*Aim of the task*:
Return the data that follows exactly. Include every line.

*Dataset extract*:
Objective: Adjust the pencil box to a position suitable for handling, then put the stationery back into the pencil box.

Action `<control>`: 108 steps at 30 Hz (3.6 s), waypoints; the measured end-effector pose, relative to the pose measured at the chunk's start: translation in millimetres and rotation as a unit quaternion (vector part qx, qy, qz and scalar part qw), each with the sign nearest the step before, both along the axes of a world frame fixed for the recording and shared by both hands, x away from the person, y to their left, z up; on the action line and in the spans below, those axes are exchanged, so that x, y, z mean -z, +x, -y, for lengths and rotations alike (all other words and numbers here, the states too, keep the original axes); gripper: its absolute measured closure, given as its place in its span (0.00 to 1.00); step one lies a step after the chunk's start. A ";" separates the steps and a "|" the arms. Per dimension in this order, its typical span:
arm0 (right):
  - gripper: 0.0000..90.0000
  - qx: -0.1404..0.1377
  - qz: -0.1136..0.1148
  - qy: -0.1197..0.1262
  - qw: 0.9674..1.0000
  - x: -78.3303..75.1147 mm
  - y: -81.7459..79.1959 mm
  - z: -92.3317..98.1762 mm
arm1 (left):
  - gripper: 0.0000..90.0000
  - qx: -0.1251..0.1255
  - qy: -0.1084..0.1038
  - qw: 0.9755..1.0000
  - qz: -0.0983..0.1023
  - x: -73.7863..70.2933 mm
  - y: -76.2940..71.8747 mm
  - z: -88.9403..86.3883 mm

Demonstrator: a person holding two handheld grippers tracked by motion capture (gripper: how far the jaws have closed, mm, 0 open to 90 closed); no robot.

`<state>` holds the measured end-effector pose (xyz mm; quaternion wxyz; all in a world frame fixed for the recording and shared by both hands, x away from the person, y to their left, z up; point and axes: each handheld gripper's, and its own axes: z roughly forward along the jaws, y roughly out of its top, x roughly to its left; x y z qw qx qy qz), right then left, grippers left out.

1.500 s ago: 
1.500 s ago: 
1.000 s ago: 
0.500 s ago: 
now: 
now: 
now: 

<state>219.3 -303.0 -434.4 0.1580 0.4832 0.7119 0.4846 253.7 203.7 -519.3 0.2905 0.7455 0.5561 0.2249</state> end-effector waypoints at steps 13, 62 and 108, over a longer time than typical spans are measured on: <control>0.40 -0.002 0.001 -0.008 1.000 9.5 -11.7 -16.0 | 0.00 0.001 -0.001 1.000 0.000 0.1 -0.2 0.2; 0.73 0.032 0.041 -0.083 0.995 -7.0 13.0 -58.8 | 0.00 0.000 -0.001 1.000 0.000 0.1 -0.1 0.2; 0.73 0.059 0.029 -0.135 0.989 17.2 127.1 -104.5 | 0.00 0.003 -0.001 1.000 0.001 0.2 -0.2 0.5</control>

*Task result*:
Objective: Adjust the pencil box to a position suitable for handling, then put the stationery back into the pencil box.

Action `<control>`: 108 steps at 30 Hz (3.6 s), waypoints; the measured end-effector pose, relative to the pose measured at the chunk's start: translation in millimetres and rotation as a unit quaternion (vector part qx, qy, qz and scalar part qw), each with the sign nearest the step before, both along the axes of a world frame fixed for the recording and shared by both hands, x away from the person, y to their left, z up; on the action line and in the spans below, those axes are exchanged, so that x, y, z mean -z, +x, -y, for lengths and rotations alike (all other words and numbers here, the states too, keep the original axes); gripper: its absolute measured closure, given as its place in its span (0.00 to 1.00); step one lies a step after the chunk's start. A ";" separates the steps and a "|" the arms. Per dimension in this order, its typical span:
arm0 (right):
  - gripper: 0.0000..90.0000
  - qx: -0.1404..0.1377
  - qz: -0.1136..0.1148
  - qy: -0.1197..0.1262
  - qw: 0.9674..1.0000
  - x: -78.3303..75.1147 mm
  - y: -81.7459..79.1959 mm
  - z: -92.3317..98.1762 mm
arm1 (left):
  - gripper: 0.0000..90.0000
  - qx: -0.1251..0.1255
  - qy: -0.1084..0.1038
  - qw: 0.9755..1.0000
  - qz: -0.0983..0.1023
  - x: -73.7863..70.2933 mm
  - y: -76.2940..71.8747 mm
  - z: -88.9403..86.3883 mm

Demonstrator: a person holding two handheld grippers tracked by motion capture (gripper: how far the jaws have closed, mm, 0 open to 90 closed); no robot.

`<state>` holds the measured end-effector pose (xyz mm; quaternion wxyz; all in a world frame fixed for the recording and shared by both hands, x away from the person, y to their left, z up; point and axes: each handheld gripper's, and its own axes: z roughly forward along the jaws, y roughly out of its top, x roughly to its left; x y z qw qx qy qz), right then left, grippers left out.

1.500 s ago: 
1.500 s ago: 
1.000 s ago: 
0.500 s ago: 
now: 
now: 
now: 

<state>219.3 -303.0 -434.4 0.1580 0.4832 0.7119 0.4846 253.7 203.7 -519.3 0.2905 0.7455 0.5561 0.2249</state> end-effector waypoints at steps 13, 62 and 108, over a longer time than typical spans are measured on: <control>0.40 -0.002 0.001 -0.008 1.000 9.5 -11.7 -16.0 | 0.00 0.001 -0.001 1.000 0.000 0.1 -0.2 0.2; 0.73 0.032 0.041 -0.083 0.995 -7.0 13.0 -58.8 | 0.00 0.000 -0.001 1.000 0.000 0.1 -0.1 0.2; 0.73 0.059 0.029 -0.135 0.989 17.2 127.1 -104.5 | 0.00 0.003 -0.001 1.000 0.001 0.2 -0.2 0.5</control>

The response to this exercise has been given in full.